## Task prompt
Write out the listing exactly, from its first line through the line holding "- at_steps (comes", but include none of the pictures.

## Records supplied
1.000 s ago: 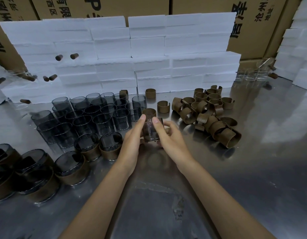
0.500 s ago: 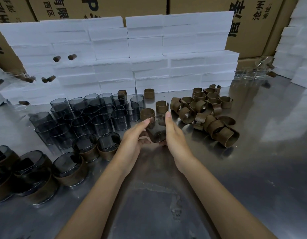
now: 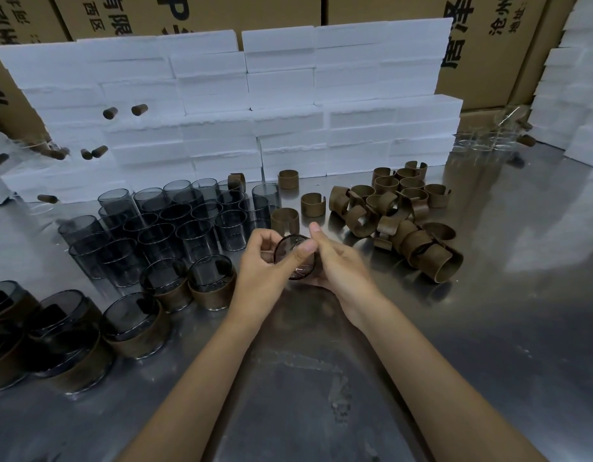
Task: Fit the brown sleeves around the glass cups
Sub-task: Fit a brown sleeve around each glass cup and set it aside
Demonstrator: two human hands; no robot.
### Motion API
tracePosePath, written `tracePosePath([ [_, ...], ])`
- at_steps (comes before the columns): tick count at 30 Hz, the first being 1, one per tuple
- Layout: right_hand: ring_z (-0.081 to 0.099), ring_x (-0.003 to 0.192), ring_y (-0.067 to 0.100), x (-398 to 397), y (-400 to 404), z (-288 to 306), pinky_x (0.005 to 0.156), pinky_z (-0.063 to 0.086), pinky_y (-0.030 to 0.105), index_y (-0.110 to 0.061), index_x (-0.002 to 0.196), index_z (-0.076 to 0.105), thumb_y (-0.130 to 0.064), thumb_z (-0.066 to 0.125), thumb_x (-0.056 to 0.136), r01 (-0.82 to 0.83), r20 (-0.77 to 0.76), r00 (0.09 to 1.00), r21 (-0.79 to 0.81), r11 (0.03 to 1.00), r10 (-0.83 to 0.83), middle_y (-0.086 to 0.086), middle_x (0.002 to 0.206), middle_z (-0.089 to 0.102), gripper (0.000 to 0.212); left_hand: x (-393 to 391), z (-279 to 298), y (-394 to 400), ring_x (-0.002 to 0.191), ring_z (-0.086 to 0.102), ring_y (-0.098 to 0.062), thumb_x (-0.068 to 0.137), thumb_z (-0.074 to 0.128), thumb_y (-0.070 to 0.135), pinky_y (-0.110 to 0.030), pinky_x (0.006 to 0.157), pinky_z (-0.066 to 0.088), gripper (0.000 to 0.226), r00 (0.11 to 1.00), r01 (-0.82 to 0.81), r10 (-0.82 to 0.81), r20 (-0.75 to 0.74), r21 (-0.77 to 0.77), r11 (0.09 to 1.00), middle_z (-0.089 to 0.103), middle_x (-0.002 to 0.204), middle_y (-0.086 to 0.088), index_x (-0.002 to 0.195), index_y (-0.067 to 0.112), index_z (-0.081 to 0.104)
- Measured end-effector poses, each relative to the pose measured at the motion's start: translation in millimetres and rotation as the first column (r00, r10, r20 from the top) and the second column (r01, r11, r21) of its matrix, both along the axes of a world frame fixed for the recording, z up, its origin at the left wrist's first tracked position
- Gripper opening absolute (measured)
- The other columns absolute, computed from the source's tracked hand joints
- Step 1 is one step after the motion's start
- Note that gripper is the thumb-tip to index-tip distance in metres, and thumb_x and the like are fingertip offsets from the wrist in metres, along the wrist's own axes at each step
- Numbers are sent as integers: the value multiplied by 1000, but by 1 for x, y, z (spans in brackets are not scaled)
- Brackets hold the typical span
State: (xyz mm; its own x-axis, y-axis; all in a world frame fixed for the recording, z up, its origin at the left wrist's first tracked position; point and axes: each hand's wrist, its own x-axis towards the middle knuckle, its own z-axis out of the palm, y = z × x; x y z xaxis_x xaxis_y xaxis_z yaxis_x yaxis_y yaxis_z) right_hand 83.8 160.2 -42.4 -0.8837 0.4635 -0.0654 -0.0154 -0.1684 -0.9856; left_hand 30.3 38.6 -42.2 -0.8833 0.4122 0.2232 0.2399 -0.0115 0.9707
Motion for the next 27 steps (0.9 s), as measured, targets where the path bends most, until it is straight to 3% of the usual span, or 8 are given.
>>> tracePosePath([
  [4,77,94,17,2,-3,3,70,62,28,-18,103,78,-46,55,103,6,-17,1000,-9,1000,-6,5,96,80,37,-2,-1,-2,77,66,6,94,69,38,-9,72,50,31,999,-27,26,18,50,998,70,80,18,99,9,62],
  [7,78,93,21,3,-2,4,76,64,32,-14,99,77,-44,53,105,44,-15,999,-65,997,-45,9,96,80,38,-2,-1,-2,106,70,-15,104,58,26,-38,100,55,20,997,-51,48,53,45,998,75,108,1,109,12,70],
  [10,77,96,24,1,0,4,81,64,36,-13,94,75,-40,54,105,122,-16,992,-162,979,-126,13,97,79,36,0,1,-2,119,68,-20,107,50,11,-45,110,50,27,995,-6,-1,101,68,998,73,124,-5,120,18,73],
  [13,77,94,21,0,3,3,77,64,31,-13,96,73,-37,53,106,143,-35,987,-269,952,-158,8,93,80,33,4,4,-1,121,67,-13,105,47,-1,-37,110,49,43,984,96,-109,141,100,990,72,129,0,129,27,68],
  [17,78,86,16,-1,6,1,72,62,26,-14,95,73,-38,53,106,138,-42,986,-319,938,-160,4,87,80,33,8,3,1,119,66,-4,99,59,-1,-25,104,51,57,981,163,-164,100,23,986,70,130,8,143,35,56],
  [21,78,86,16,-1,4,0,68,62,24,-15,98,73,-39,51,107,112,-41,991,-290,951,-129,5,89,80,34,6,0,3,111,67,4,93,75,17,-15,95,51,64,987,138,-137,83,-14,990,71,123,12,149,36,49],
  [24,77,92,16,-1,2,1,75,62,28,-22,104,71,-43,49,106,92,-28,994,-242,966,-102,4,97,80,31,2,-1,3,109,66,9,97,70,29,-12,91,51,55,992,56,-59,108,29,998,69,127,12,148,33,51],
  [27,73,89,2,-2,-3,1,70,58,18,-34,115,66,-49,50,104,92,-66,994,51,994,-89,-4,102,76,24,-5,-2,4,110,73,-15,107,53,21,-31,95,58,39,960,29,-102,259,271,962,74,124,2,144,34,53],
])
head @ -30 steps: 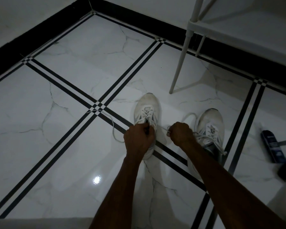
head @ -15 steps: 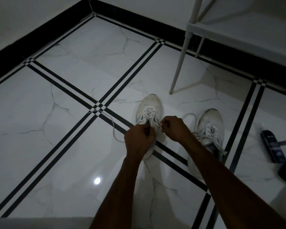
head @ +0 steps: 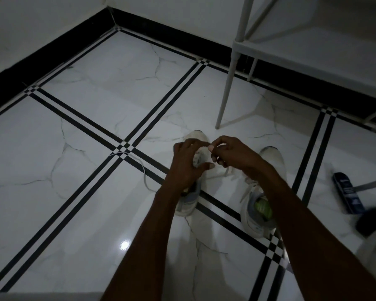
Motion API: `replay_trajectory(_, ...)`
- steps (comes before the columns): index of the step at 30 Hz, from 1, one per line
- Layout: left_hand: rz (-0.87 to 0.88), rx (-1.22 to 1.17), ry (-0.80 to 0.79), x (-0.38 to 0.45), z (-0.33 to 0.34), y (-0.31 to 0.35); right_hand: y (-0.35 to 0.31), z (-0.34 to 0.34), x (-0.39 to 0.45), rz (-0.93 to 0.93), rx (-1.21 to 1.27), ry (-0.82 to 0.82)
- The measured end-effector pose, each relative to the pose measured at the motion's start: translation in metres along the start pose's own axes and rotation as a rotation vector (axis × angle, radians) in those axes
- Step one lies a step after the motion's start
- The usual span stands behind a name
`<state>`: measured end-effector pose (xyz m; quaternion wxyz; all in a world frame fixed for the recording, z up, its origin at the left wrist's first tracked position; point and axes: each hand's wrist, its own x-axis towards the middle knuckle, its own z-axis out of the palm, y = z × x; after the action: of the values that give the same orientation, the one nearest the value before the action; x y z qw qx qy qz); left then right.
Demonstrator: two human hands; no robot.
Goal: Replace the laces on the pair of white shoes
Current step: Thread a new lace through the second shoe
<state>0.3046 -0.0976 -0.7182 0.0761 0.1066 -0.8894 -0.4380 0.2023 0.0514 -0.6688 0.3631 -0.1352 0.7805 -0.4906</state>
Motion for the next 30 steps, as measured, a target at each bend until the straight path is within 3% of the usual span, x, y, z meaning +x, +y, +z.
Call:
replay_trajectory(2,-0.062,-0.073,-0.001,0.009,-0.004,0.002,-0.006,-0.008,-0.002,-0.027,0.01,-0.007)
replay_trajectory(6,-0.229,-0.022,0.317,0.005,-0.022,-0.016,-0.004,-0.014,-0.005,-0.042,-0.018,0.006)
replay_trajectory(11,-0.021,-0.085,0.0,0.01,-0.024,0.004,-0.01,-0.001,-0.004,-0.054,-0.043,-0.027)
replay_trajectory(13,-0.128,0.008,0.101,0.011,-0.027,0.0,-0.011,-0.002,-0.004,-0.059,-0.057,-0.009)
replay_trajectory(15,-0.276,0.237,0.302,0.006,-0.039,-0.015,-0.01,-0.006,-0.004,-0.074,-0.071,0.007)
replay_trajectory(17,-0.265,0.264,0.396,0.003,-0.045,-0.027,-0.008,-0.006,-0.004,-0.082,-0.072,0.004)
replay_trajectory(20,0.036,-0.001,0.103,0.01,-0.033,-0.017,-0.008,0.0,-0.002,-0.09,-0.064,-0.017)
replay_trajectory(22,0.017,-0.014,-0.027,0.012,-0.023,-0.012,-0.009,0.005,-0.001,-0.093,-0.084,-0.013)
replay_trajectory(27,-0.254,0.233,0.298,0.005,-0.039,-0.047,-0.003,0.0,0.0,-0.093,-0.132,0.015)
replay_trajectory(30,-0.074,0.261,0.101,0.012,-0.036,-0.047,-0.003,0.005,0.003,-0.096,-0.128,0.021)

## Answer to the exercise
1.000 s ago: 
0.500 s ago: 
now: 
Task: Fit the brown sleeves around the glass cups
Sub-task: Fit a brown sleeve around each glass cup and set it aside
Demonstrator: two human hands; no robot.
### Motion API
tracePosePath, written `tracePosePath([ [_, ...], ])`
- at_steps (comes before the columns): tick count at 30 Hz, the first being 1, one per tuple

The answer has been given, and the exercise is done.